AN Albury councillor has labelled hoon drivers "imbeciles" who are ruining life in North Albury and Lavington.
Darren Cameron said the wild antics of motorists were "infesting" the northern part of Albury and action was needed.
"Thursday, Friday, Saturday and even Sunday nights in Lavington and North Albury there is a constant cacophony of screeching tyres as young people, almost always men, do burnouts around and around the various roundabouts," Cr Cameron said.
"It is dangerous and we've seen them lose control and crash into properties on several occasions over the last few years, it's a wonder nobody has been killed to my knowledge.
"It is something that we as a city just have to crackdown on, the amenity for residents in Lavington and North Albury particularly, and other parts of our city, is being totally destroyed by the outrageous antics of these imbeciles."
IN OTHER NEWS:
Albury police highway patrol Sergeant Matt Zemaitis was asked by The Border Mail if hoon driving was worse in Lavington and North Albury than other areas of the city.
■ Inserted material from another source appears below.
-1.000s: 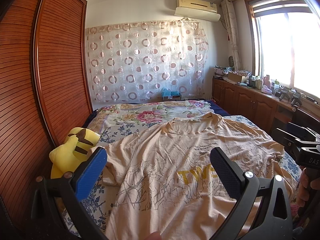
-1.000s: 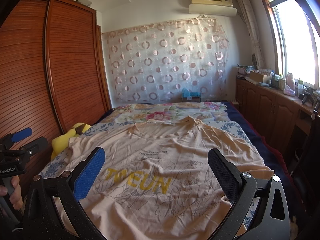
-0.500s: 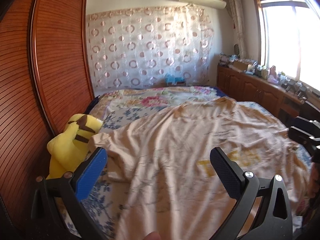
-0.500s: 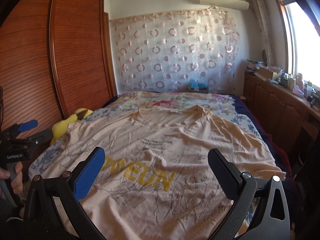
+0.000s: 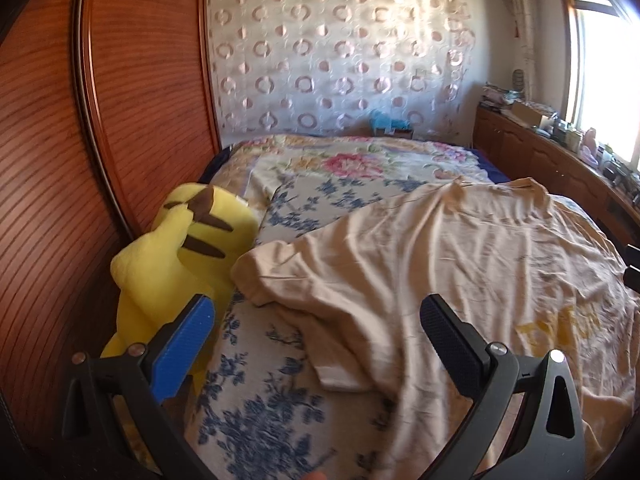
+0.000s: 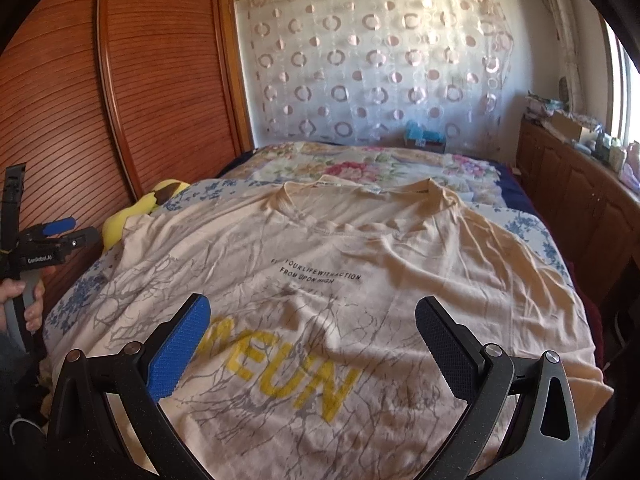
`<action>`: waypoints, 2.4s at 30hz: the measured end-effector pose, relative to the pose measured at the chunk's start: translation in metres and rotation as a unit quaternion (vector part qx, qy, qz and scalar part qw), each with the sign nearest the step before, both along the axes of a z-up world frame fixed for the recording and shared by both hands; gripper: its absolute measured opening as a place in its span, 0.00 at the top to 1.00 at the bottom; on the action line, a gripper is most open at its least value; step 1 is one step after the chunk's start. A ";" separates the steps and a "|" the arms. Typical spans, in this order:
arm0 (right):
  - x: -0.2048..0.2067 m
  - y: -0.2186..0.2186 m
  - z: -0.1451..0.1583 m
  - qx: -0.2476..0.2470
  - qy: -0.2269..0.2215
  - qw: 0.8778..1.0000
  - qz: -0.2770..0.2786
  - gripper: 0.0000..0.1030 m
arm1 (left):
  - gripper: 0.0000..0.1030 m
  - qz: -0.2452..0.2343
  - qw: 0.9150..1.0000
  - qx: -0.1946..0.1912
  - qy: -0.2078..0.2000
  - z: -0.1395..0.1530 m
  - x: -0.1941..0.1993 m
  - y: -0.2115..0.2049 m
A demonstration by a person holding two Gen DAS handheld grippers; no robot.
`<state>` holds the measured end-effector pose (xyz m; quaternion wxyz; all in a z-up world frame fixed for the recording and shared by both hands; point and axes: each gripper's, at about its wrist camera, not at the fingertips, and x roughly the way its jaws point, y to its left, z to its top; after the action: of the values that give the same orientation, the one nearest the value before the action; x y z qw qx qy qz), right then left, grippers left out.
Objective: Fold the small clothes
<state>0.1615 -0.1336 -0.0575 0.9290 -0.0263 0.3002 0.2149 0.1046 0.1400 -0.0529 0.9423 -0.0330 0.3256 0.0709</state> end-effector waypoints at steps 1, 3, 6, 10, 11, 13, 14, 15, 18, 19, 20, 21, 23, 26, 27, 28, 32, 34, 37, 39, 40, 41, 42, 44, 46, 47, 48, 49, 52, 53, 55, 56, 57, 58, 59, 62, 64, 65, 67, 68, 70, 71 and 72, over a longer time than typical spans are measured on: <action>0.005 0.002 -0.001 -0.002 0.005 1.000 0.004 0.00 | 0.00 0.001 1.000 -0.004 0.005 -0.002 0.003 0.003; 0.016 0.005 -0.003 -0.006 0.014 1.000 0.009 0.00 | 0.00 0.005 1.000 -0.017 0.018 -0.008 0.012 0.012; 0.032 0.009 -0.007 -0.008 0.029 0.999 0.016 0.00 | 0.02 0.005 0.999 -0.031 0.041 -0.019 0.024 0.021; 0.050 0.015 -0.016 -0.015 0.053 0.998 0.030 0.00 | 0.04 0.003 0.996 -0.056 0.072 -0.035 0.034 0.028; 0.054 0.017 -0.018 -0.018 0.059 0.998 0.034 0.00 | 0.04 0.003 0.995 -0.058 0.077 -0.036 0.035 0.029; 0.062 0.021 -0.025 -0.024 0.071 0.996 0.042 0.00 | 0.05 0.005 0.994 -0.061 0.088 -0.040 0.040 0.032; 0.065 0.023 -0.027 -0.027 0.075 0.996 0.044 0.00 | 0.06 0.004 0.993 -0.068 0.092 -0.041 0.041 0.034; 0.068 0.025 -0.030 -0.030 0.080 0.995 0.047 0.00 | 0.06 0.004 0.993 -0.077 0.094 -0.042 0.044 0.036; 0.076 0.028 -0.038 -0.037 0.095 0.993 0.053 0.00 | 0.12 -0.001 0.989 -0.105 0.100 -0.044 0.050 0.044; 0.079 0.029 -0.041 -0.041 0.099 0.993 0.054 0.00 | 0.14 -0.001 0.988 -0.113 0.103 -0.045 0.054 0.047; 0.081 0.030 -0.043 -0.043 0.103 0.992 0.054 0.00 | 0.18 -0.002 0.987 -0.119 0.105 -0.046 0.056 0.050; 0.082 0.030 -0.045 -0.045 0.106 0.992 0.054 0.00 | 0.23 -0.002 0.986 -0.125 0.107 -0.047 0.059 0.052; 0.084 0.031 -0.050 -0.051 0.112 0.991 0.054 0.00 | 0.34 0.000 0.985 -0.131 0.112 -0.049 0.064 0.056; 0.086 0.032 -0.057 -0.060 0.122 0.989 0.050 0.00 | 0.44 -0.003 0.984 -0.136 0.117 -0.051 0.070 0.059; 0.086 0.031 -0.057 -0.059 0.124 0.989 0.049 0.00 | 0.46 -0.005 0.984 -0.133 0.121 -0.052 0.072 0.059; 0.085 0.030 -0.057 -0.060 0.122 0.990 0.047 0.00 | 0.46 -0.008 0.984 -0.130 0.123 -0.052 0.073 0.058; 0.085 0.032 -0.059 -0.064 0.126 0.989 0.047 0.00 | 0.56 -0.015 0.985 -0.112 0.127 -0.053 0.075 0.055; 0.086 0.032 -0.060 -0.068 0.125 0.989 0.045 0.00 | 0.66 -0.013 0.986 -0.102 0.129 -0.052 0.076 0.056; 0.085 0.036 -0.061 -0.077 0.123 0.988 0.044 0.00 | 0.89 -0.022 0.986 -0.100 0.128 -0.049 0.078 0.055; 0.083 0.040 -0.061 -0.085 0.121 0.988 0.046 0.00 | 0.96 -0.027 0.987 -0.092 0.126 -0.045 0.079 0.052; 0.083 0.041 -0.062 -0.087 0.121 0.988 0.048 0.00 | 0.96 -0.028 0.988 -0.089 0.125 -0.041 0.079 0.050; 0.084 0.042 -0.063 -0.089 0.120 0.988 0.048 0.00 | 0.97 -0.034 0.989 -0.086 0.119 -0.035 0.079 0.046; 0.084 0.041 -0.063 -0.090 0.120 0.988 0.048 0.00 | 0.97 -0.041 0.989 -0.081 0.113 -0.029 0.079 0.041; 0.084 0.041 -0.063 -0.087 0.121 0.988 0.048 0.00 | 0.97 -0.056 0.991 -0.067 0.100 -0.014 0.079 0.030; 0.084 0.042 -0.063 -0.086 0.121 0.988 0.048 0.00 | 0.97 -0.076 0.991 -0.063 0.089 0.001 0.080 0.017; 0.085 0.042 -0.062 -0.084 0.121 0.988 0.047 0.00 | 0.97 -0.090 0.991 -0.058 0.081 0.011 0.081 0.006; 0.085 0.042 -0.063 -0.082 0.122 0.988 0.047 0.00 | 0.97 -0.101 0.990 -0.057 0.077 0.017 0.083 -0.003; 0.085 0.042 -0.063 -0.080 0.122 0.988 0.046 0.00 | 0.97 -0.113 0.989 -0.057 0.073 0.024 0.084 -0.012; 0.086 0.040 -0.062 -0.075 0.123 0.989 0.044 0.00 | 0.97 -0.148 0.985 -0.058 0.069 0.039 0.092 -0.039; 0.086 0.038 -0.062 -0.074 0.123 0.989 0.043 0.00 | 0.94 -0.159 0.983 -0.059 0.067 0.043 0.093 -0.049; 0.085 0.036 -0.062 -0.071 0.123 0.989 0.040 0.00 | 0.87 -0.181 0.980 -0.061 0.063 0.050 0.095 -0.064; 0.086 0.036 -0.061 -0.071 0.124 0.989 0.039 0.01 | 0.81 -0.185 0.979 -0.060 0.063 0.051 0.095 -0.067; 0.086 0.036 -0.061 -0.070 0.124 0.989 0.038 0.01 | 0.75 -0.189 0.978 -0.058 0.064 0.052 0.096 -0.070; 0.087 0.034 -0.062 -0.069 0.123 0.989 0.036 0.01 | 0.72 -0.191 0.978 -0.053 0.067 0.053 0.095 -0.072; 0.087 0.034 -0.061 -0.069 0.123 0.989 0.035 0.01 | 0.66 -0.191 0.978 -0.050 0.068 0.053 0.094 -0.071; 0.088 0.032 -0.062 -0.066 0.123 0.990 0.033 0.01 | 0.61 -0.183 0.980 -0.036 0.074 0.047 0.089 -0.065; 0.088 0.032 -0.062 -0.066 0.123 0.990 0.032 0.01 | 0.58 -0.173 0.981 -0.040 0.083 0.040 0.086 -0.057; 0.088 0.031 -0.062 -0.066 0.123 0.990 0.032 0.01 | 0.55 -0.167 0.981 -0.046 0.091 0.032 0.083 -0.051; 0.089 0.032 -0.062 -0.068 0.123 0.990 0.032 0.01 | 0.53 -0.160 0.979 -0.050 0.112 0.017 0.078 -0.040; 0.089 0.033 -0.062 -0.071 0.123 0.989 0.032 0.01 | 0.52 -0.154 0.979 -0.046 0.121 0.009 0.076 -0.036; 0.087 0.033 -0.062 -0.076 0.122 0.989 0.032 0.01 | 0.52 -0.149 0.978 -0.042 0.136 -0.004 0.072 -0.031; 0.087 0.034 -0.063 -0.078 0.122 0.989 0.032 0.01 | 0.51 -0.147 0.978 -0.043 0.144 -0.011 0.069 -0.029; 0.087 0.035 -0.063 -0.080 0.121 0.989 0.032 0.00 | 0.51 -0.146 0.977 -0.047 0.148 -0.017 0.067 -0.028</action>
<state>0.2483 -0.0989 -0.1203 0.8732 -0.0837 0.4257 0.2219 0.1716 0.1116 -0.0697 0.8810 -0.0188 0.4661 -0.0788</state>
"I wouldn't say so, I wouldn't say so at all," Sergeant Zemaitis replied.
"There's hoon activity wherever you go.
"We obviously are always patrolling the whole area locally, North Albury and other known spots and when offences are identified we take the relevant action."
Cr Cameron's frustrations were laid bare at this week's council meeting during a debate on a motion about security cameras.
It resulted in a directive to council chief executive Frank Zaknich to report on the "practicality of installing mobile, wireless CCTV at roundabouts and other locations to deter anti-social activity and hoon driving throughout Lavington and North Albury".
Former policeman now councillor Murray King strongly supported the push for such cameras, noting they were already used at work sites to protect tradies.
"Councillor Cameron has raised the issues of roundabouts, but let's take the roundabout out," he said.
"It could be put in areas where cars have been stolen and burnt and hopefully help the police there."
Councillor David Thurley shared Cr Cameron's concern about hoon drivers but suggested privacy law could handicap the council's use of mobile cameras.
"There are problems with the Privacy Act in NSW relating to random installation of cameras," Cr Thurley said.
"I feel sympathy for that point of view but I think it has a number of issues under present privacy law in NSW."
Cr King asked the council's community and place leader Simona Coad whether she knew of privacy issues related to mobile roundabout cameras.
She was unaware of any, saying she would take the question on notice.
Privacy regulations necessitated the addition of warning signs to security cameras installed in Dean Street by the council.
Cr Thurley told The Border Mail that such a measure with a mobile road camera could result in hoon drivers taking their antics elsewhere.